What you should do ▸
Below are the records. Gather each line that holds "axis".

Recorded information ▸

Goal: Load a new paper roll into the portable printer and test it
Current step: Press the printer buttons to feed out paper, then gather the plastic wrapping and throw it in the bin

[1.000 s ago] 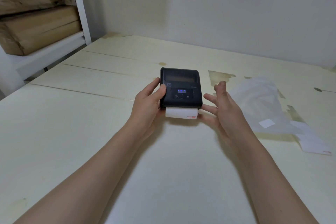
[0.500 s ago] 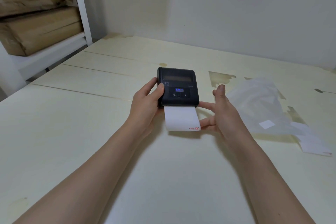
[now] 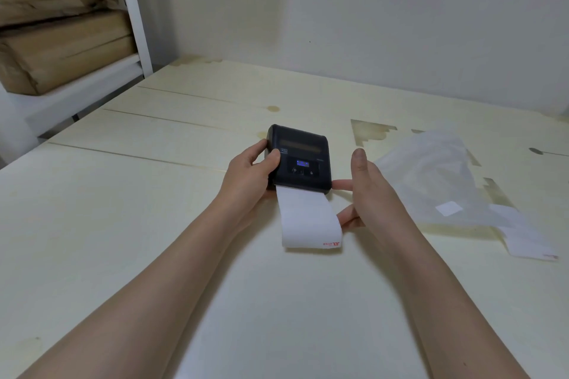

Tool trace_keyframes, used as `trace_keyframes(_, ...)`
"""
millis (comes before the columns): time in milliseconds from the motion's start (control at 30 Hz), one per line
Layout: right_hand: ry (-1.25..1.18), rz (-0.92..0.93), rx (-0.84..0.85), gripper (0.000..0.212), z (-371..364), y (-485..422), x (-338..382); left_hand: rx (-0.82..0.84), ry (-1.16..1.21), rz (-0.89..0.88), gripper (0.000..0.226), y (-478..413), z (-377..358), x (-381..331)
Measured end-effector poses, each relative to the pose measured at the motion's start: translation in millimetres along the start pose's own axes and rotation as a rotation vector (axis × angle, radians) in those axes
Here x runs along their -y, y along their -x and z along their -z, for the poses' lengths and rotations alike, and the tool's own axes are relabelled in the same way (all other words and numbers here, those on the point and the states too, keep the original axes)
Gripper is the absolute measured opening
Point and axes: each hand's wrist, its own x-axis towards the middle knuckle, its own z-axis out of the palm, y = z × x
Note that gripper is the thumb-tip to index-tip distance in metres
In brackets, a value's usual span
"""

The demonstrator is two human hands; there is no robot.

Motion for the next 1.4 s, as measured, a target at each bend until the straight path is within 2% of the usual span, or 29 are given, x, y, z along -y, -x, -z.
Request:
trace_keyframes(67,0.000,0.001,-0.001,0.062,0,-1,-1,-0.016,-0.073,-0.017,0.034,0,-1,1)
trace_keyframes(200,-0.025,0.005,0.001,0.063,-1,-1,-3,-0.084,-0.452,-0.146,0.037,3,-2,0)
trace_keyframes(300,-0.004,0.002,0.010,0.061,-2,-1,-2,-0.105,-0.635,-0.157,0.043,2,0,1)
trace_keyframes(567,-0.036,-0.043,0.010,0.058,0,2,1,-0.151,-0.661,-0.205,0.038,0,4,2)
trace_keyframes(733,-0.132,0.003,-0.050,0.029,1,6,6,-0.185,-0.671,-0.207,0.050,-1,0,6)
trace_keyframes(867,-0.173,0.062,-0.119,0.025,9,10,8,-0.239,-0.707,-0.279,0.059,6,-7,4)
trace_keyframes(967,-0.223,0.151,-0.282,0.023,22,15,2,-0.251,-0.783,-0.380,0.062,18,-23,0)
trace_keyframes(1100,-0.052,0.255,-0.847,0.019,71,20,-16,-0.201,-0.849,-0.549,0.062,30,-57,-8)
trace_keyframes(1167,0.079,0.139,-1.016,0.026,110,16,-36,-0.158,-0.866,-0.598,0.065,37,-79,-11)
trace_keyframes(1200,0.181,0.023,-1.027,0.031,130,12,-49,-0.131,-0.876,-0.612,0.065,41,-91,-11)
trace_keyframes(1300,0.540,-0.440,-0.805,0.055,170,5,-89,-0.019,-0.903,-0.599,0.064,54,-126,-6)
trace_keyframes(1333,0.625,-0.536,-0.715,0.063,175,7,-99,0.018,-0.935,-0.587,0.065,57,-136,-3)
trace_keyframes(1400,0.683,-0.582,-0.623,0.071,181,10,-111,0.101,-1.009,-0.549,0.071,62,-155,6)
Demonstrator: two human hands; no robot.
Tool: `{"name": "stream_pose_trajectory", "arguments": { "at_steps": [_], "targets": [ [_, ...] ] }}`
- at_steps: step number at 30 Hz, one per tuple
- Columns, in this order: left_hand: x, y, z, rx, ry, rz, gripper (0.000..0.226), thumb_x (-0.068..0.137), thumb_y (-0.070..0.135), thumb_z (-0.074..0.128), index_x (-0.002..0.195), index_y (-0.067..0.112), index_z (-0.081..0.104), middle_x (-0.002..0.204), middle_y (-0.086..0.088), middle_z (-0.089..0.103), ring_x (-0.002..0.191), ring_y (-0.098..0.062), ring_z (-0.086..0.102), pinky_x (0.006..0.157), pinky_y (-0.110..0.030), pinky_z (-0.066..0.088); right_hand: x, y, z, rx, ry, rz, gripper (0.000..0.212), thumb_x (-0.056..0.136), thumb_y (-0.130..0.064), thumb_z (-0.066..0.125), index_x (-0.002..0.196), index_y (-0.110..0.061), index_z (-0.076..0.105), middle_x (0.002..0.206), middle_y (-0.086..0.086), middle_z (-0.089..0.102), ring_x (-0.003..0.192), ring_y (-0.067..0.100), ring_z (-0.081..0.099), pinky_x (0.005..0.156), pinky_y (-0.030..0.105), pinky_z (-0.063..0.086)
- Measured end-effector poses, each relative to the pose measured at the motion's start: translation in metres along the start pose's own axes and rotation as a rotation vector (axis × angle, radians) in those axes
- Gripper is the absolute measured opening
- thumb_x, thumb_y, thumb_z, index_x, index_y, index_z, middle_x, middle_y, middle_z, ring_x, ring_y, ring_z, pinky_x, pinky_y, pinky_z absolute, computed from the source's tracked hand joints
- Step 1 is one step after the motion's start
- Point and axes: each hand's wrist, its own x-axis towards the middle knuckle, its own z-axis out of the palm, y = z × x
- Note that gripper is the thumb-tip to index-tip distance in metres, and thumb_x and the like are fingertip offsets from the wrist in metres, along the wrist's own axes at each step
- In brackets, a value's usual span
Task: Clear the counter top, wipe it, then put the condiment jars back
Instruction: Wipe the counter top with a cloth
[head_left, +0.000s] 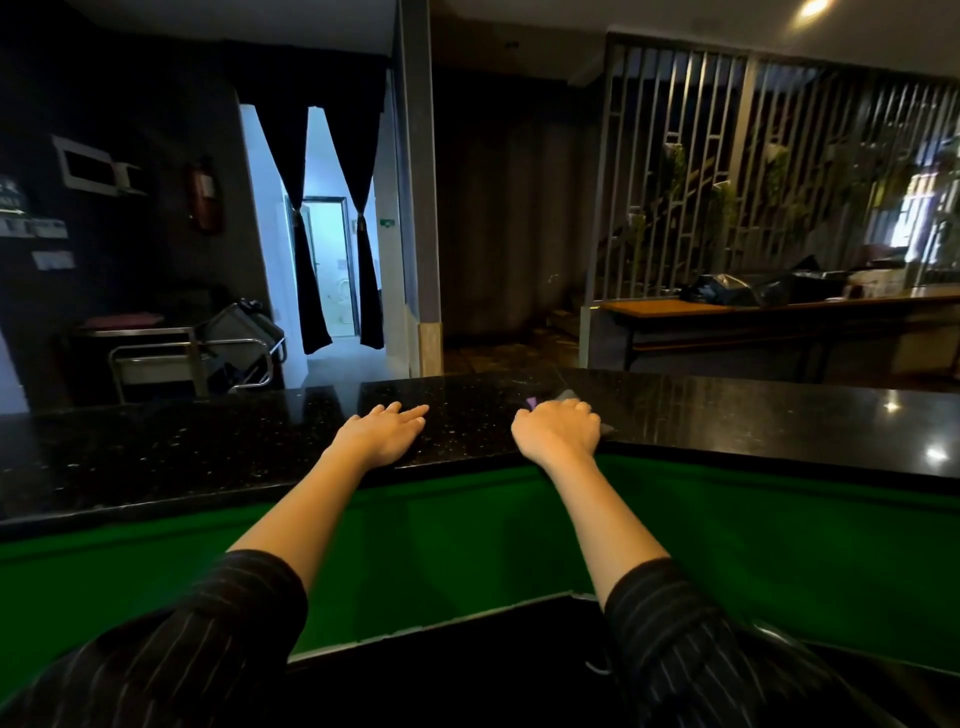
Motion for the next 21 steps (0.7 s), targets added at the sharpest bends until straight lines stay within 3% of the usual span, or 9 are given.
{"name": "stream_pose_trajectory", "arguments": {
  "at_steps": [7, 12, 21],
  "targets": [
    [-0.002, 0.004, 0.0, -0.015, -0.019, -0.027, 0.049, 0.102, 0.044, 0.012, 0.151, 0.039, 0.01, 0.161, -0.008, 0.006, 0.148, -0.028, 0.005, 0.116, -0.053, 0.006, -0.018, -0.014, 0.0, -0.01, -0.044, -0.126, 0.061, 0.096, -0.046, 0.03, 0.137, -0.004, 0.048, 0.145, 0.022, 0.039, 0.13, 0.038, 0.038, 0.107, 0.045, 0.032],
    [-0.004, 0.004, 0.0, 0.004, -0.028, -0.014, 0.05, 0.102, 0.046, 0.012, 0.151, 0.039, 0.008, 0.161, -0.007, 0.005, 0.148, -0.028, 0.003, 0.117, -0.052, 0.005, 0.031, -0.01, -0.003, 0.016, -0.193, -0.164, 0.068, 0.097, -0.053, 0.026, 0.146, -0.007, 0.037, 0.154, 0.016, 0.028, 0.139, 0.036, 0.029, 0.111, 0.046, 0.024],
    [0.005, -0.004, 0.007, 0.15, -0.031, 0.066, 0.051, 0.102, 0.044, 0.013, 0.151, 0.035, 0.0, 0.161, -0.008, 0.002, 0.148, -0.029, 0.001, 0.116, -0.054, 0.01, 0.125, -0.026, 0.01, 0.008, -0.263, -0.175, 0.076, 0.094, -0.066, 0.025, 0.152, -0.018, 0.026, 0.159, 0.01, 0.021, 0.145, 0.034, 0.019, 0.116, 0.049, 0.015]
  ]
}}
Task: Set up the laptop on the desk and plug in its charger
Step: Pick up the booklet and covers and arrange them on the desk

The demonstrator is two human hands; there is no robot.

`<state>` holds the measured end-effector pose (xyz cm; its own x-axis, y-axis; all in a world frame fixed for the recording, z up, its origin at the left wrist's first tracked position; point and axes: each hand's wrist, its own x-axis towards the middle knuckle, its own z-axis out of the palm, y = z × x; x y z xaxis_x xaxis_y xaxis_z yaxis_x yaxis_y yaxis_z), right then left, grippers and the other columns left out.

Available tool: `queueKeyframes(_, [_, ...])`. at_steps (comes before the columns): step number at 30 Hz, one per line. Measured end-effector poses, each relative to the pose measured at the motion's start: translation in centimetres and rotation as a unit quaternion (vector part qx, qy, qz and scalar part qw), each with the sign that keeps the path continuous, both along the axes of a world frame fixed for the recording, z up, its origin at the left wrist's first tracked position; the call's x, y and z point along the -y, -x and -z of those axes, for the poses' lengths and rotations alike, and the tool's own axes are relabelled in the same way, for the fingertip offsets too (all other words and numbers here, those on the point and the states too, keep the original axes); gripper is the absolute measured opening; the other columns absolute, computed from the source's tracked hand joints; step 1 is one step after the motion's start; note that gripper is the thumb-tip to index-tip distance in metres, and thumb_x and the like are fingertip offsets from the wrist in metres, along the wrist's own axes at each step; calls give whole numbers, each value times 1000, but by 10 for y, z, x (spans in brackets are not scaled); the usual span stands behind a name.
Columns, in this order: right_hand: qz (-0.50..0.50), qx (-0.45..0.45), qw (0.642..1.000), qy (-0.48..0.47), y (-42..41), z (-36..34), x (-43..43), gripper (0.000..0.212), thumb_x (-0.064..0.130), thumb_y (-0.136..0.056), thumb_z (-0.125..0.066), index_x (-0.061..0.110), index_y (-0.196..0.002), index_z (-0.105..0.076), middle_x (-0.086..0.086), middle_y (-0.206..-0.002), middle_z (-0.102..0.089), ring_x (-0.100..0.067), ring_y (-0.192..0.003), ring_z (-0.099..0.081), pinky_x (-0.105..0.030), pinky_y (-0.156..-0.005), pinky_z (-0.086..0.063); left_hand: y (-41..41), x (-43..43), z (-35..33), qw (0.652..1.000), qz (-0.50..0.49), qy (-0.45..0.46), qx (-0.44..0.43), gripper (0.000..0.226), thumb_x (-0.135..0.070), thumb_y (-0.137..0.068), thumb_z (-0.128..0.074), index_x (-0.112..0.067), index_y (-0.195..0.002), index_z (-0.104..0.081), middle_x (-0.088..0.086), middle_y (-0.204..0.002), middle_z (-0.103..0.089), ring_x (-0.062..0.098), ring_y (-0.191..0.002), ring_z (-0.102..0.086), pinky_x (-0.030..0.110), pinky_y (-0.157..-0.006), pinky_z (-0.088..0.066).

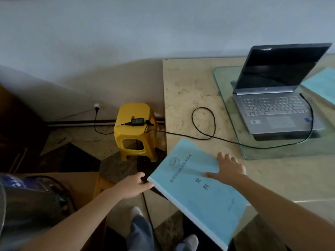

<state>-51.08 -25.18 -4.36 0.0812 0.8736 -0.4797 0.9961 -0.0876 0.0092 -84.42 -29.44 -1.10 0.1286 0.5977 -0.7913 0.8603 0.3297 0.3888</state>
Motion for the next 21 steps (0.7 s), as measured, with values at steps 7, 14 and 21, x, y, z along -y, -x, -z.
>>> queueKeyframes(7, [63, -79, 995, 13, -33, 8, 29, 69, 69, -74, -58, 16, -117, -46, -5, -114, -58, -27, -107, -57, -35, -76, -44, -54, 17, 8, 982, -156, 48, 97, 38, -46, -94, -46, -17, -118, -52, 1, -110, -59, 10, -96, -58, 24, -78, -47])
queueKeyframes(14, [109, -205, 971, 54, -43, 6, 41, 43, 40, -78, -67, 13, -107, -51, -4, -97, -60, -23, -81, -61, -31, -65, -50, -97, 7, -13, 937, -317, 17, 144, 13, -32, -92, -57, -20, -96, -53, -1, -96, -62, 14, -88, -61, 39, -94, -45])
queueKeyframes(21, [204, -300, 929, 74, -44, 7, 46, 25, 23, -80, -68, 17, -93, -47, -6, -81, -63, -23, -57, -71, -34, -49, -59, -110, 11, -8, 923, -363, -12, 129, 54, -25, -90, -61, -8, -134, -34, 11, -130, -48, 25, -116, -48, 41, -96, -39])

Your solution ▸
Measured end-effector poses, each relative to the pose measured at the motion's start: translation in millimetres along the start pose's own axes and rotation as a rotation vector (axis × angle, radians) in those axes
Point and axes: each hand's wrist, its own x-axis towards the middle knuckle, its own z-axis out of the palm, y = z × x
- Measured end-effector poses, each relative to the pose measured at the motion's start: translation in metres along the start pose's own axes and rotation as a rotation vector (axis × angle, radians) in those axes
- Point and axes: each hand's wrist, its own x-axis towards the middle knuckle, its own z-axis out of the palm, y = z × x
`<state>` holds the measured end-effector pose (xyz cm; its own x-axis, y-axis; all in a world frame fixed for the recording, z up, its origin at the left wrist's first tracked position; point and axes: each hand's wrist, its own x-axis towards the middle knuckle, its own z-axis out of the palm, y = z × x; x y z xaxis_x xaxis_y xaxis_z yaxis_x yaxis_y yaxis_z), right then left, grippers and the other columns left out.

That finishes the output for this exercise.